(EXERCISE): Go through the data below and gather each line containing "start".
======
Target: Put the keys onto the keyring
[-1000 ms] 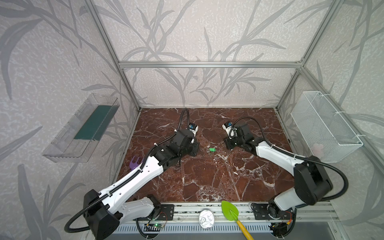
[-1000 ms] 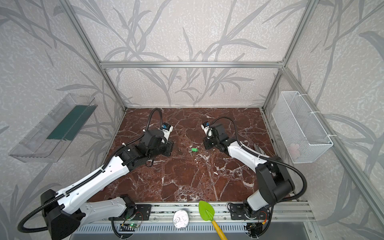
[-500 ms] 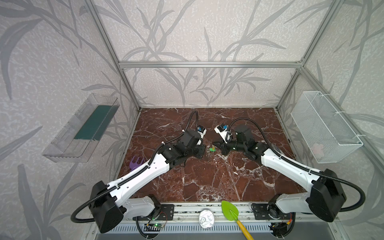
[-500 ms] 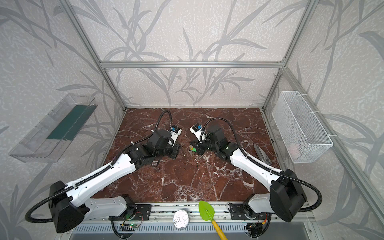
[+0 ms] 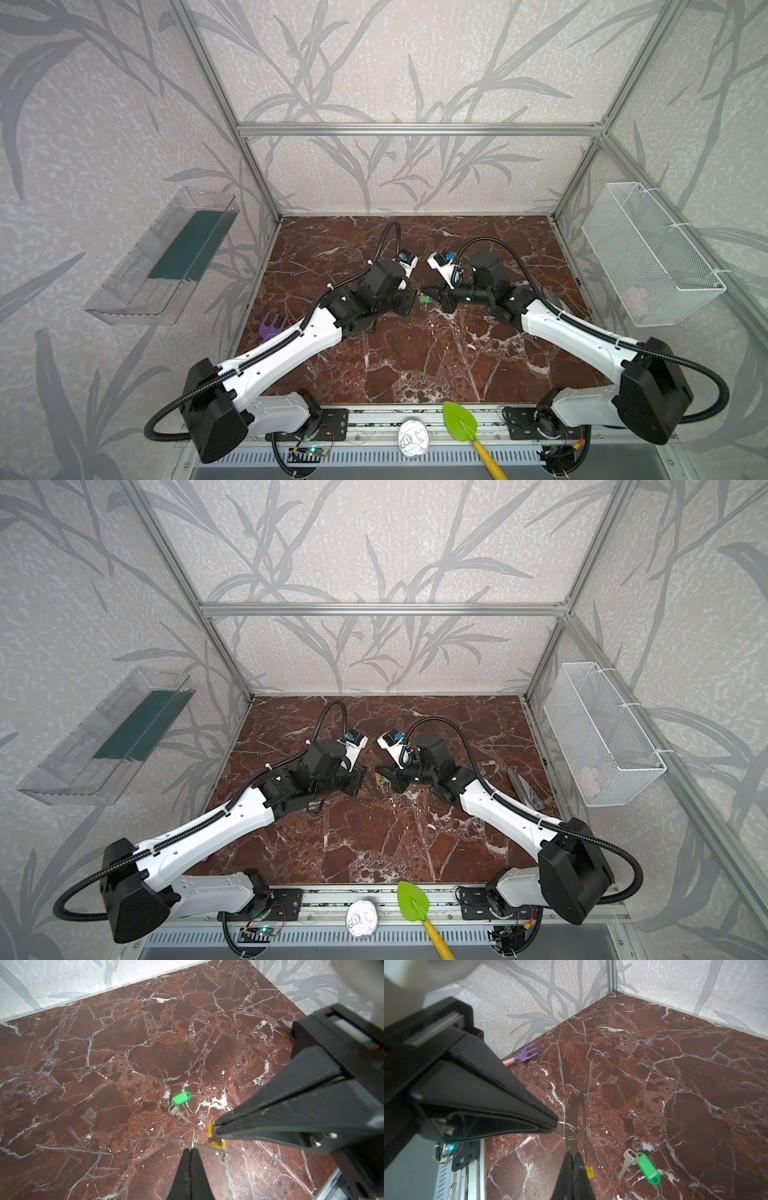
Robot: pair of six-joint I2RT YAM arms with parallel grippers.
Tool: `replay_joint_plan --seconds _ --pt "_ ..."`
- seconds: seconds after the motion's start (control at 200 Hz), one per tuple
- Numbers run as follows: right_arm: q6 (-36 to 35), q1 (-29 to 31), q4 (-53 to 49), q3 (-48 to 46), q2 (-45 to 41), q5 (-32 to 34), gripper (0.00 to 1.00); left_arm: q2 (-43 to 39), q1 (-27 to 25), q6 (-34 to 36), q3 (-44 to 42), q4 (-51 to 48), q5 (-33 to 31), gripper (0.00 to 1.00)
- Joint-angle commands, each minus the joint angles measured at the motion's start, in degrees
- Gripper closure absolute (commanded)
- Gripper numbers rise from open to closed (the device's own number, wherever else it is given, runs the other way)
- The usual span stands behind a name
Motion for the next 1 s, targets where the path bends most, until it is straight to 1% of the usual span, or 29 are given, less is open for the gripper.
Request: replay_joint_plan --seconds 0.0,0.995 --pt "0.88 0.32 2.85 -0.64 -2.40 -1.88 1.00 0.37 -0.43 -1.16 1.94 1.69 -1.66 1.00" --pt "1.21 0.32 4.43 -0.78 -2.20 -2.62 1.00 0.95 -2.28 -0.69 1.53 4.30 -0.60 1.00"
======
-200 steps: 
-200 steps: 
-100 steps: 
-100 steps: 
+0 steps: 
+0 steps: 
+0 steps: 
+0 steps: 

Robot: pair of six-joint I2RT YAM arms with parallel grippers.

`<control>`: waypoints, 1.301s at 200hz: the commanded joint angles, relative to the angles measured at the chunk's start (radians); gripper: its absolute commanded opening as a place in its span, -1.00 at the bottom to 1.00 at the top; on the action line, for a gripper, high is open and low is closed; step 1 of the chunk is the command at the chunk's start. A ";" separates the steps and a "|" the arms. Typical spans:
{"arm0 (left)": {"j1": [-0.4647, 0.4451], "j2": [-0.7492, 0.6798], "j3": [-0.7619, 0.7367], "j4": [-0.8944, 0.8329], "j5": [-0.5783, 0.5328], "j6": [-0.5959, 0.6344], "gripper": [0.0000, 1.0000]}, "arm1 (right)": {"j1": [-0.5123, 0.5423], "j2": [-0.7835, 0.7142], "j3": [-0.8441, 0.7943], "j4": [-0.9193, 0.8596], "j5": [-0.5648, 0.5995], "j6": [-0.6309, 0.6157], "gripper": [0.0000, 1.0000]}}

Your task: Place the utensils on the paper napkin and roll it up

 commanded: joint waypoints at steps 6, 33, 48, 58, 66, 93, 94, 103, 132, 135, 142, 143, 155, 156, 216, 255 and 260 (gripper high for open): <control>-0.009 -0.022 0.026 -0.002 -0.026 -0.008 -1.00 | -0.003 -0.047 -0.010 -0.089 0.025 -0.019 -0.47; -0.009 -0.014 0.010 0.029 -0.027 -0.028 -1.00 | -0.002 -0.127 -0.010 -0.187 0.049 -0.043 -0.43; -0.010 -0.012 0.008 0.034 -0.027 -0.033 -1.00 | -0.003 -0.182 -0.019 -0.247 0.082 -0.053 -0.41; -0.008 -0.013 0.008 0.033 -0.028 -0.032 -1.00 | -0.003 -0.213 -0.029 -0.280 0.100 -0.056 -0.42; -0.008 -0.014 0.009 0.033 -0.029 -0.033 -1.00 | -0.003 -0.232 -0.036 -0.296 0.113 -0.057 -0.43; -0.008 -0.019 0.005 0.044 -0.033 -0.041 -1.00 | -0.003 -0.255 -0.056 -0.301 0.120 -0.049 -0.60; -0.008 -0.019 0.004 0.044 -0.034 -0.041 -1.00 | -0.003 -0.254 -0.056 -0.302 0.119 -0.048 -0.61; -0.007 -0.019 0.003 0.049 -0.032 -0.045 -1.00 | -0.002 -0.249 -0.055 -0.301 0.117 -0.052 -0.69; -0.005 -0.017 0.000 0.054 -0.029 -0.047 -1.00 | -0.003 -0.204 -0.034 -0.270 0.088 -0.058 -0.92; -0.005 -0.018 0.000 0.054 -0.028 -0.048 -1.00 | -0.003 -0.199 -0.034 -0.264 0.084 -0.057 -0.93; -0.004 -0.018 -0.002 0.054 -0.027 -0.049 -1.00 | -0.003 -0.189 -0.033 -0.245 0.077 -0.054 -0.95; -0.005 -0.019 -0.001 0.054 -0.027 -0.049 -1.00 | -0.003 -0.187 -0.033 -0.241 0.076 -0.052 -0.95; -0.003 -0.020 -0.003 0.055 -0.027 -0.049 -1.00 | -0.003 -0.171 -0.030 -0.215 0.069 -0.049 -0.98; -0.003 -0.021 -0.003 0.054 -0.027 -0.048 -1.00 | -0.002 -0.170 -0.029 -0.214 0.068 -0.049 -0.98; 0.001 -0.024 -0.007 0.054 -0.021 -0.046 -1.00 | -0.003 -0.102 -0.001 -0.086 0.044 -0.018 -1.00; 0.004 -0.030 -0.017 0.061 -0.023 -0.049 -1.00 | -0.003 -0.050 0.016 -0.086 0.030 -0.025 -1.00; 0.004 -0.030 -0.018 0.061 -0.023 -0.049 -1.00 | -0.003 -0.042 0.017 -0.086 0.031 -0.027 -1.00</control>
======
(ANSWER TO THE PROBLEM):
- seconds: seconds after the motion's start (control at 200 Hz), one per tuple
- Joint-angle commands, each minus the joint angles measured at the motion's start, in degrees
`<control>`: waypoints, 1.301s at 200hz: the commanded joint angles, relative to the angles measured at the chunk's start (radians); gripper: its absolute commanded opening as a place in its span, -1.00 at the bottom to 1.00 at the top; on the action line, for a gripper, high is open and low is closed; step 1 of the chunk is the command at the chunk's start. A ";" separates the steps and a "|" the arms. Typical spans:

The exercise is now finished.